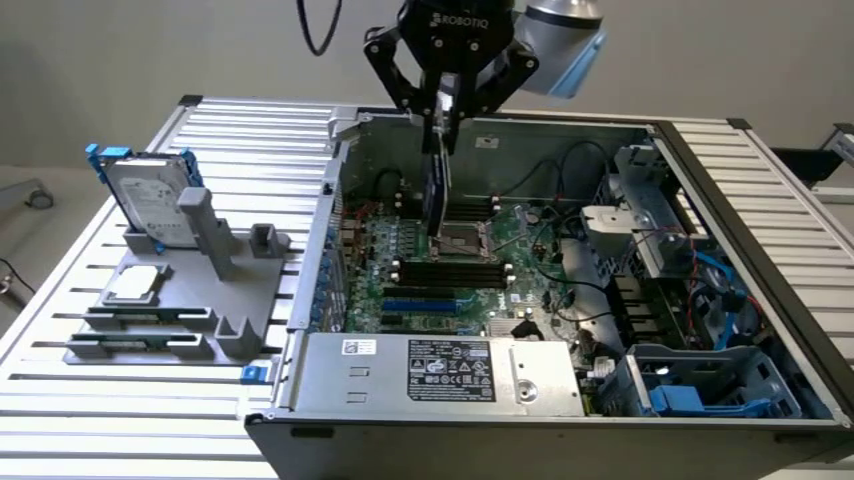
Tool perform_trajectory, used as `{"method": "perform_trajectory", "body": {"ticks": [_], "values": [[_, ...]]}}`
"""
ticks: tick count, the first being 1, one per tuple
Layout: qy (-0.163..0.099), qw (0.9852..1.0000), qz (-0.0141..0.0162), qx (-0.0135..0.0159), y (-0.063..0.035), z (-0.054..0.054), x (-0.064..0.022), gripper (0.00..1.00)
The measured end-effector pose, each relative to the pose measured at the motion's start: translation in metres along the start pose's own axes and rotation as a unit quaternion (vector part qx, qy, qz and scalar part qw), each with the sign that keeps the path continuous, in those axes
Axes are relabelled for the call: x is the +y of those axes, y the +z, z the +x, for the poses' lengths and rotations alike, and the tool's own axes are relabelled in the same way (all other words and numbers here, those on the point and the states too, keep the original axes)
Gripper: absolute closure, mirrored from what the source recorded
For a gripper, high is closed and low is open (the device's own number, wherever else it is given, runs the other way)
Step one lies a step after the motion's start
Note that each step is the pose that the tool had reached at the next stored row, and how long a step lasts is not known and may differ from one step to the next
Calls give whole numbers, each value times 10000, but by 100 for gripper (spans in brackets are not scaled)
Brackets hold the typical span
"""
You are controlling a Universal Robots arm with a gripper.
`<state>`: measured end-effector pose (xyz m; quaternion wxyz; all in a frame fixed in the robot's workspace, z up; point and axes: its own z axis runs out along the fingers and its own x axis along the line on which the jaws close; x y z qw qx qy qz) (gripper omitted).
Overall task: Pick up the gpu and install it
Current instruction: 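Pick up the gpu and move the gpu toward the slot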
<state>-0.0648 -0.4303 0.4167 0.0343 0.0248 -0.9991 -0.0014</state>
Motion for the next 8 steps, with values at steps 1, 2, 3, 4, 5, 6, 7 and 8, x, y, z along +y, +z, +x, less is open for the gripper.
{"method": "perform_trajectory", "body": {"ticks": [1,2,3,4,5,6,7,8], "values": [[3,10000,0,0,15,-46,-2,74],[6,10000,-1,0,30,-92,-4,74],[11,10000,-2,0,46,-136,-6,74],[16,10000,-2,-1,63,-180,-8,74],[20,10000,-2,0,74,-196,-9,74],[20,10000,-2,8,73,-199,-9,74],[20,10000,-2,7,74,-199,-9,74],[20,10000,-2,7,73,-199,-9,74]]}}
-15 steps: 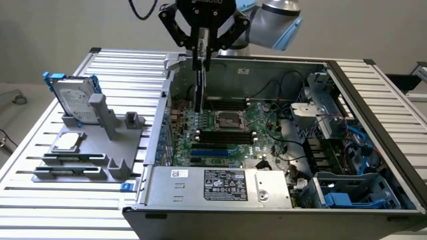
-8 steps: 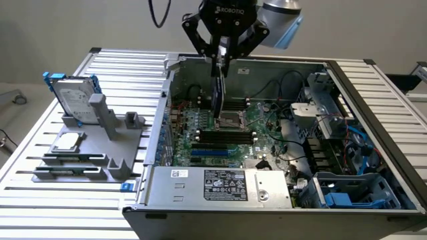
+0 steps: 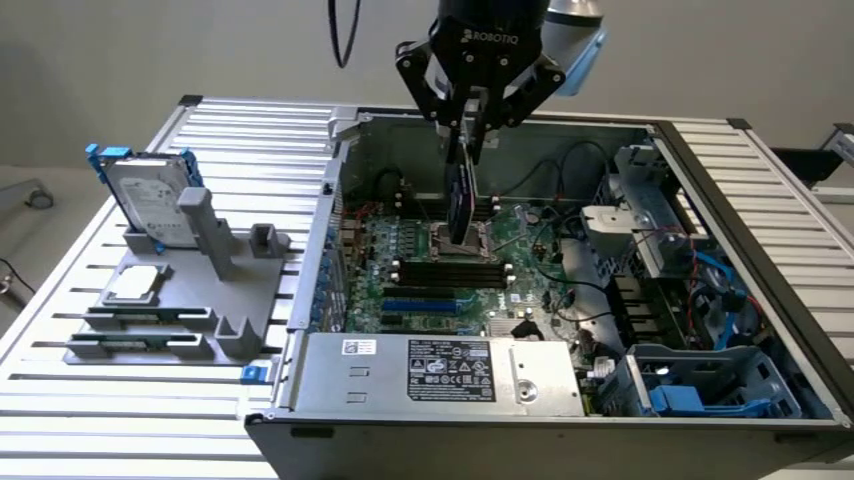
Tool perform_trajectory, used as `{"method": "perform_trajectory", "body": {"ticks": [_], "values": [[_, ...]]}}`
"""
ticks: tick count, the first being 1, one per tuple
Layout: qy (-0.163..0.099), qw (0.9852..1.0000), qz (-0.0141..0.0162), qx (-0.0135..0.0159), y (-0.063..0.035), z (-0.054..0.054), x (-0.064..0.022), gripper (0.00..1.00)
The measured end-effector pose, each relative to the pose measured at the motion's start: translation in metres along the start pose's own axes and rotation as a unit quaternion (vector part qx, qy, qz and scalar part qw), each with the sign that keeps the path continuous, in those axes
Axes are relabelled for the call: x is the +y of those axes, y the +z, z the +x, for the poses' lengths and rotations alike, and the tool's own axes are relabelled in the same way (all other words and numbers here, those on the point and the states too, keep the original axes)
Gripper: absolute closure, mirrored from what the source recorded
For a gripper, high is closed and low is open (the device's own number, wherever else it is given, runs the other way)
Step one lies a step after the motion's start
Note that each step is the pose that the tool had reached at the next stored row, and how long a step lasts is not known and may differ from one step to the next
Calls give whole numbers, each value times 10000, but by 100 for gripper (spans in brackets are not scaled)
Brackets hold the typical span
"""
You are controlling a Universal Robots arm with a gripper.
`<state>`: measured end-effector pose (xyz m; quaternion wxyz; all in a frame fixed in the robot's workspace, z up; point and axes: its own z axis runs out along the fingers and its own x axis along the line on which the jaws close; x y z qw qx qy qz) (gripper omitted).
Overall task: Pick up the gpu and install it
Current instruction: 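Pick up the gpu and move the gpu toward the slot, then insert the gpu into the slot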
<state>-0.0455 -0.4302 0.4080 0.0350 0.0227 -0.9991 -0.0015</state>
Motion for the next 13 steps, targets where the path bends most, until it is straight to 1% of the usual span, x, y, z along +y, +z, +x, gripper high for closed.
{"method": "perform_trajectory", "body": {"ticks": [13], "values": [[0,10000,0,0,0,0,0,74]]}}
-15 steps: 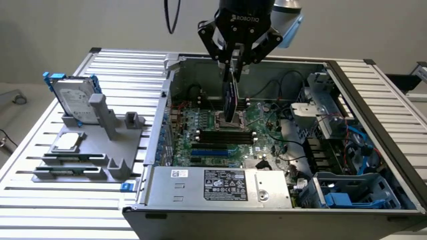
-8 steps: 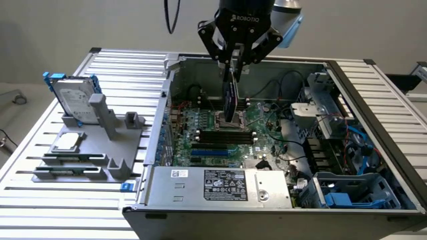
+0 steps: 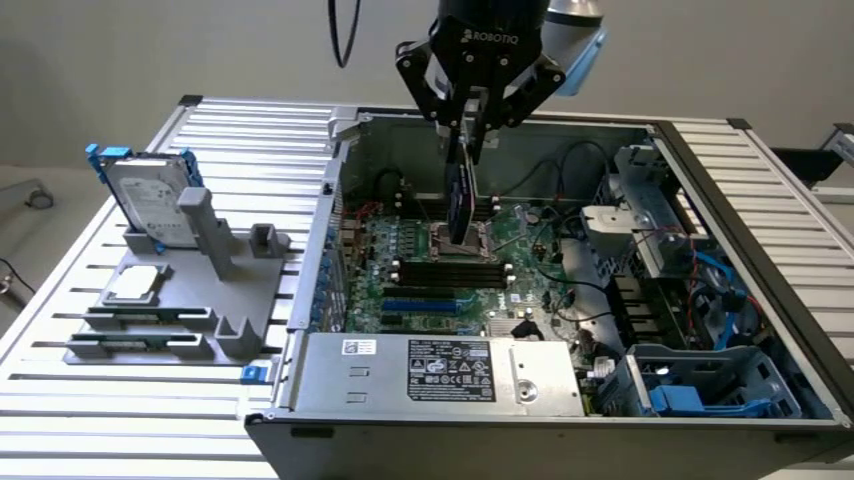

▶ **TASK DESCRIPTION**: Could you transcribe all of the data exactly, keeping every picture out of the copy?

▶ **SOLUTION TO THE EXERCISE**:
Tool perform_trajectory, used as `{"method": "perform_trajectory", "body": {"ticks": [_], "values": [[_, ...]]}}`
"""
ticks: tick count, the first being 1, one per tuple
Layout: qy (-0.163..0.099), qw (0.9852..1.0000), qz (-0.0141..0.0162), qx (-0.0135..0.0159), y (-0.063..0.035), z (-0.054..0.054), x (-0.064..0.022), gripper (0.00..1.00)
The measured end-effector pose, each relative to the pose measured at the motion's start: translation in metres along the start pose's own axes and rotation as a unit quaternion (vector part qx, qy, qz and scalar part qw), each with the sign that keeps the path continuous, in those axes
Axes are relabelled for the call: x is the +y of those axes, y the +z, z the +x, for the poses' lengths and rotations alike, and the tool's own axes are relabelled in the same way (all other words and numbers here, those on the point and the states too, keep the original axes)
Gripper: absolute closure, mirrored from what the source recorded
For a gripper, high is closed and low is open (the device's own number, wherever else it is given, runs the other way)
Step one lies a step after the motion's start
Note that each step is the pose that the tool had reached at the next stored row, and how long a step lasts is not known and may differ from one step to the next
Calls give whole numbers, each value times 10000, but by 100 for gripper (spans in brackets are not scaled)
Brackets hold the typical span
"""
You are controlling a Universal Robots arm with a gripper.
`<state>`: measured end-effector pose (xyz m; quaternion wxyz; all in a frame fixed in the robot's workspace, z up; point and axes: its own z axis runs out along the fingers and its own x axis along the line on which the jaws close; x y z qw qx qy qz) (gripper omitted).
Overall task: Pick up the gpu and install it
Current instruction: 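Pick up the gpu and move the gpu toward the slot
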<state>-0.0648 -0.4303 0.4167 0.0343 0.0248 -0.9991 -0.0014</state>
Motion for the next 8 steps, with values at steps 1, 2, 3, 4, 5, 6, 7 and 8, x, y, z along +y, +z, +x, less is open for the gripper.
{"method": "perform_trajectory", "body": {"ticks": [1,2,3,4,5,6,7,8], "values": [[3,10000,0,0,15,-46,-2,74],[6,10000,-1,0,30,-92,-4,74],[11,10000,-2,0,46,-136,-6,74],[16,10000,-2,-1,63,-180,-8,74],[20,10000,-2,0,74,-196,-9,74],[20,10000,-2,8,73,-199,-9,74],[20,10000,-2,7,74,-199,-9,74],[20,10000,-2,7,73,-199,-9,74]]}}
-15 steps: 
-8 steps: 
+0 steps: 
Tool perform_trajectory, used as `{"method": "perform_trajectory", "body": {"ticks": [_], "values": [[_, ...]]}}`
"""
ticks: tick count, the first being 1, one per tuple
Layout: qy (-0.163..0.099), qw (0.9852..1.0000), qz (-0.0141..0.0162), qx (-0.0135..0.0159), y (-0.063..0.035), z (-0.054..0.054), x (-0.064..0.022), gripper (0.00..1.00)
The measured end-effector pose, each relative to the pose measured at the motion's start: translation in metres along the start pose's own axes and rotation as a unit quaternion (vector part qx, qy, qz and scalar part qw), each with the sign that keeps the path continuous, in those axes
Axes are relabelled for the call: x is the +y of those axes, y the +z, z the +x, for the poses' lengths and rotations alike, and the tool's own axes are relabelled in the same way (all other words and numbers here, those on the point and the states too, keep the original axes)
Gripper: absolute closure, mirrored from what the source recorded
For a gripper, high is closed and low is open (the device's own number, wherever else it is given, runs the other way)
Step one lies a step after the motion's start
Note that each step is the pose that the tool had reached at the next stored row, and how long a step lasts is not known and may differ from one step to the next
Calls give whole numbers, each value times 10000, but by 100 for gripper (spans in brackets are not scaled)
Brackets hold the typical span
"""
You are controlling a Universal Robots arm with a gripper.
`<state>`: measured end-effector pose (xyz m; quaternion wxyz; all in a frame fixed in the robot's workspace, z up; point and axes: its own z axis runs out along the fingers and its own x axis along the line on which the jaws close; x y z qw qx qy qz) (gripper omitted).
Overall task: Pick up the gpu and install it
Current instruction: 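Pick up the gpu and move the gpu toward the slot, then insert the gpu into the slot
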<state>-0.0455 -0.4302 0.4080 0.0350 0.0227 -0.9991 -0.0015</state>
Motion for the next 13 steps, targets where the path bends most, until it is straight to 1% of the usual span, x, y, z along +y, +z, +x, gripper high for closed.
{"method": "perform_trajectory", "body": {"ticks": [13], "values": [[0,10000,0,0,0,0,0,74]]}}
-15 steps: 
-8 steps: 
+0 steps: 

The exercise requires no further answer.